[Opening Provided material section]

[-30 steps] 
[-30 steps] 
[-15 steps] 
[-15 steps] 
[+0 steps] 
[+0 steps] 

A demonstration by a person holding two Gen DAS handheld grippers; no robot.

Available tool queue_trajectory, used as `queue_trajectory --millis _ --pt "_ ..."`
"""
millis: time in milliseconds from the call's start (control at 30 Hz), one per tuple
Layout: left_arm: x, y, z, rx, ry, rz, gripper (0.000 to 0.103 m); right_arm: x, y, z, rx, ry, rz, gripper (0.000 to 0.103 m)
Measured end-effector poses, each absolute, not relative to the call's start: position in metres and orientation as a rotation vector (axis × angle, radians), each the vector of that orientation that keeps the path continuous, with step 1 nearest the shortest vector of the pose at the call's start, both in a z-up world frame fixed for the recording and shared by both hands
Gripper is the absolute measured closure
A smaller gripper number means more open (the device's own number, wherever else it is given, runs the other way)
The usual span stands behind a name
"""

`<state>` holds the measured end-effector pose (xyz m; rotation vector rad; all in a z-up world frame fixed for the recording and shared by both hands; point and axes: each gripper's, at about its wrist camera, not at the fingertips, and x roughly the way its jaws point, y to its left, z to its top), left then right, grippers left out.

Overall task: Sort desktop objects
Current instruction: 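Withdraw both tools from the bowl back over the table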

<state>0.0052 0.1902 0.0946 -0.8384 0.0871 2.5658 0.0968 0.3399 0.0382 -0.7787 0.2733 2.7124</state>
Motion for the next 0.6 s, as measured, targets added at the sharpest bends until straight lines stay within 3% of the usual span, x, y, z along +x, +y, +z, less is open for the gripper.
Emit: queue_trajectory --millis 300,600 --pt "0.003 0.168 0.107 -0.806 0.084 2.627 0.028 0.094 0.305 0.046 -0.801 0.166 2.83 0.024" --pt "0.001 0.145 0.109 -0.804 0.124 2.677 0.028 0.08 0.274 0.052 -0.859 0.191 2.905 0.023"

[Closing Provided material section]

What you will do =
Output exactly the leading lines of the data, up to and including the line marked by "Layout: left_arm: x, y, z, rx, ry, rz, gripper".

Answer box =
[-30 steps] 
[-30 steps] 
[-15 steps] 
[-15 steps] 
[+0 steps] 
[+0 steps] 

A demonstration by a person holding two Gen DAS handheld grippers; no robot.

Available tool queue_trajectory, used as `queue_trajectory --millis _ --pt "_ ..."`
"""
millis: time in milliseconds from the call's start (control at 30 Hz), one per tuple
Layout: left_arm: x, y, z, rx, ry, rz, gripper (0.000 to 0.103 m); right_arm: x, y, z, rx, ry, rz, gripper (0.000 to 0.103 m)

For this exercise, nothing further remains.